■ WORK ITEM ■
Below are some lines of data. Return all of them as they are.

■ COLLECTED DATA ■
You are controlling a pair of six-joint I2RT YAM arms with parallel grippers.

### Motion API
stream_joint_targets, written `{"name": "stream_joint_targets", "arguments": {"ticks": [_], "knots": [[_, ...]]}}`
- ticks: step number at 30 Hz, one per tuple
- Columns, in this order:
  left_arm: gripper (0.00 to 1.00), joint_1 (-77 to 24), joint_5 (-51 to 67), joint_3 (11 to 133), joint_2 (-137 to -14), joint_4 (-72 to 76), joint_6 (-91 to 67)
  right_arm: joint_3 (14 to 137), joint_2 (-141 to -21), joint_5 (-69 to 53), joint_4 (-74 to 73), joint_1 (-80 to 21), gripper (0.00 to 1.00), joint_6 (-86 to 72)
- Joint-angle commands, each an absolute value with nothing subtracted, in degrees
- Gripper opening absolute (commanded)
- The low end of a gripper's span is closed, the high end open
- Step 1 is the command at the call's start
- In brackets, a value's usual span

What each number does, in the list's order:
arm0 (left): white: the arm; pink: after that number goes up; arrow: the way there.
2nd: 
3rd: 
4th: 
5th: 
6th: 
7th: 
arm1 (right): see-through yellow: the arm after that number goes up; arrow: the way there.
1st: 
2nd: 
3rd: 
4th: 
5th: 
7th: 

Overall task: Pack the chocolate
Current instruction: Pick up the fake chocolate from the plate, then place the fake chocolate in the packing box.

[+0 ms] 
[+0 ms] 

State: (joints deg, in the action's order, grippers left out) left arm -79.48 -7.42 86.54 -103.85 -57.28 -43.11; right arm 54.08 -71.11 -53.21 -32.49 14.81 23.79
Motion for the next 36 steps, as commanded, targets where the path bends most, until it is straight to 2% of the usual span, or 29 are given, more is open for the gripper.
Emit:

■ EXERCISE SOLUTION ■
You are controlling a pair of six-joint I2RT YAM arms with parallel grippers.

### Motion API
stream_joint_targets, written `{"name": "stream_joint_targets", "arguments": {"ticks": [_], "knots": [[_, ...]]}}`
- ticks: step number at 30 Hz, one per tuple
- Columns, in this order:
  left_arm: gripper (0.00 to 1.00), joint_1 (-77 to 24), joint_5 (-51 to 67), joint_3 (11 to 133), joint_2 (-137 to -14), joint_4 (-72 to 76), joint_6 (-91 to 67)
  right_arm: joint_3 (14 to 137), joint_2 (-141 to -21), joint_5 (-69 to 53), joint_4 (-74 to 73), joint_1 (-80 to 21), gripper (0.00 to 1.00), joint_6 (-86 to 72)
- Joint-angle commands, each an absolute value with nothing subtracted, in degrees
- Gripper opening absolute (commanded)
- The low end of a gripper's span is closed, the high end open
- Step 1 is the command at the call's start
- In brackets, a value's usual span

What each number does, in the list's order:
arm0 (left): white: the arm; pink: after that number goes up; arrow: the way there.
2nd: 
3rd: 
4th: 
5th: 
6th: 
7th: 
arm1 (right): see-through yellow: the arm after that number goes up; arrow: the way there.
1st: 
2nd: 
3rd: 
4th: 
5th: 
7th: 

Overall task: Pack the chocolate
Current instruction: Pick up the fake chocolate from the plate, then place the fake chocolate in the packing box.

[+0 ms] 
[+0 ms] 

State: (joints deg, in the action's order, grippers left out) left arm -79.48 -7.42 86.54 -103.85 -57.28 -43.11; right arm 54.08 -71.11 -53.21 -32.49 14.81 23.79
Motion for the next 36 steps, as commanded, targets where the path bends most, until it is straight to 2% of the usual span, or 29 are given, more is open for the gripper.
Emit:

Nothing more is needed to complete the output.